▶ Your instructions: Could you give the listing again exactly, without its pictures?

▶ Exercise data:
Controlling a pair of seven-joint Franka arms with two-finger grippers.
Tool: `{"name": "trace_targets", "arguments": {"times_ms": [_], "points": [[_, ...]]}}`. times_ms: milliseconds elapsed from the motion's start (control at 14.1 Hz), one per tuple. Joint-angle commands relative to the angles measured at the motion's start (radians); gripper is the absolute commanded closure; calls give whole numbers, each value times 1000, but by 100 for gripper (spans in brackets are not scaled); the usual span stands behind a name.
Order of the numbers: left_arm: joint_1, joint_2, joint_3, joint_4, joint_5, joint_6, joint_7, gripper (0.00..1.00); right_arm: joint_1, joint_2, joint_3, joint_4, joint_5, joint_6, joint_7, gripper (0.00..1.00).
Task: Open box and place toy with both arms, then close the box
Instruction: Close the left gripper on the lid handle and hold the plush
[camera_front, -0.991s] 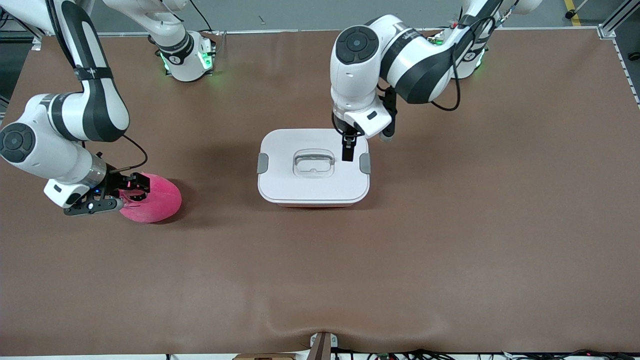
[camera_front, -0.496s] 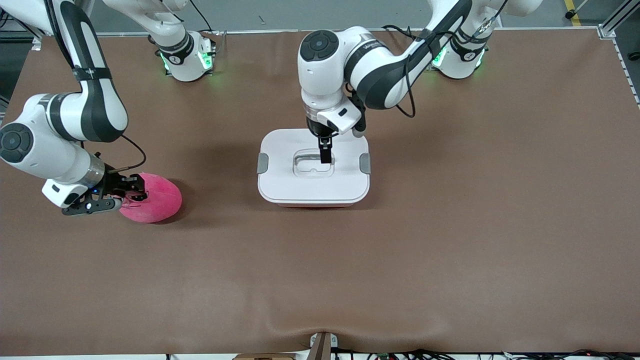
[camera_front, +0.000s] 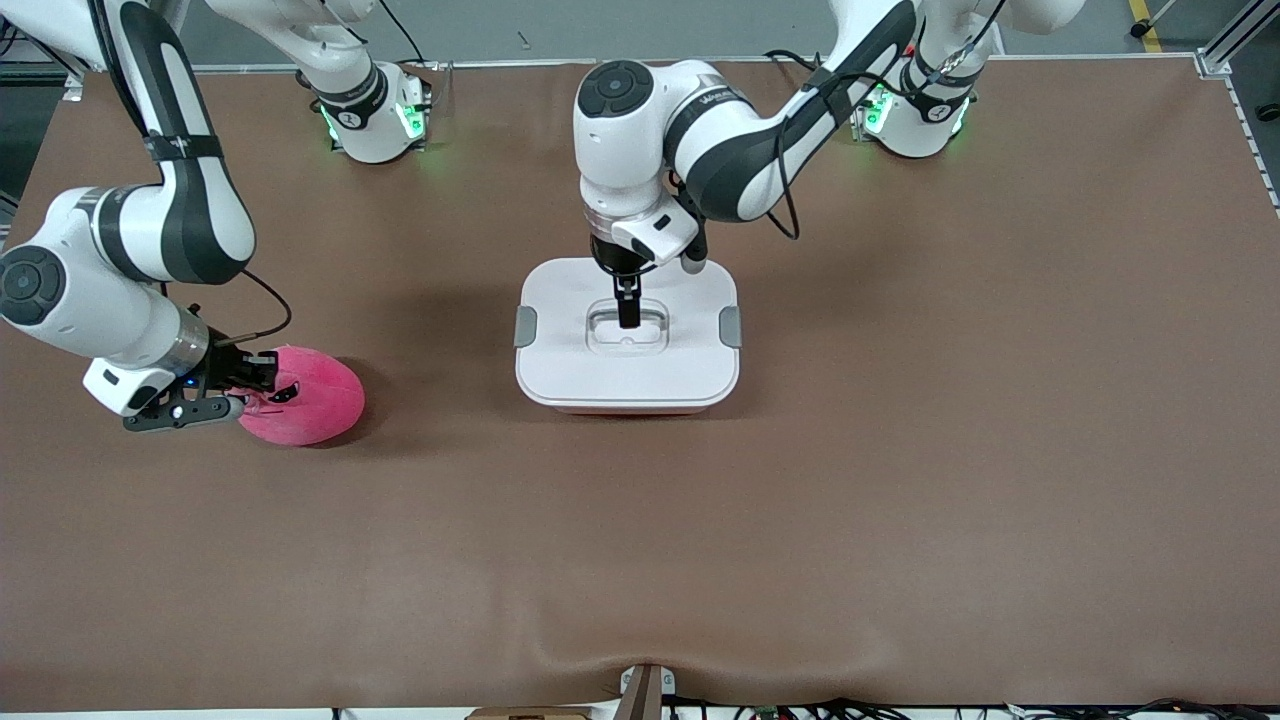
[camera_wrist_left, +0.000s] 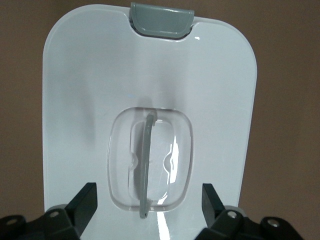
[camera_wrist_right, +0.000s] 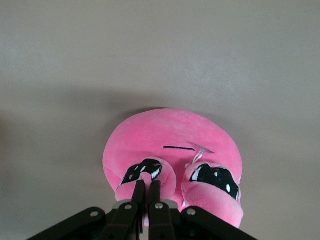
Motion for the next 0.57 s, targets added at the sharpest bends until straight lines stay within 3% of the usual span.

▶ Result:
Controlling a pair of seven-joint Franka arms with two-finger grippers.
Tool: `{"name": "trace_targets", "arguments": {"times_ms": [_], "points": [[_, ...]]}}`. times_ms: milliseconds elapsed from the motion's start (control at 14.1 Hz), one per tuple. Joint-angle commands relative to the angles measured at the motion's start (radians); gripper is the absolute commanded closure; calls give whole numbers, each value times 1000, but by 100 for gripper (spans in brackets are not scaled); the usual span stands behind a name.
Order of the numbers: left_arm: joint_1, joint_2, joint_3, joint_4, joint_5, joint_6, joint_7, gripper (0.00..1.00); right_arm: joint_1, joint_2, joint_3, joint_4, joint_5, joint_6, joint_7, gripper (0.00..1.00).
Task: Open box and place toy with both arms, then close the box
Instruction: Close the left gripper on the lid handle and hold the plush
[camera_front, -0.991s] 
[camera_front, -0.496s] 
[camera_front, +0.000s] 
[camera_wrist_left, +0.000s] 
[camera_wrist_right, +0.000s] 
Motion for the next 0.57 s, targets added at the sharpest bends until straight lines stay within 3% of the usual span.

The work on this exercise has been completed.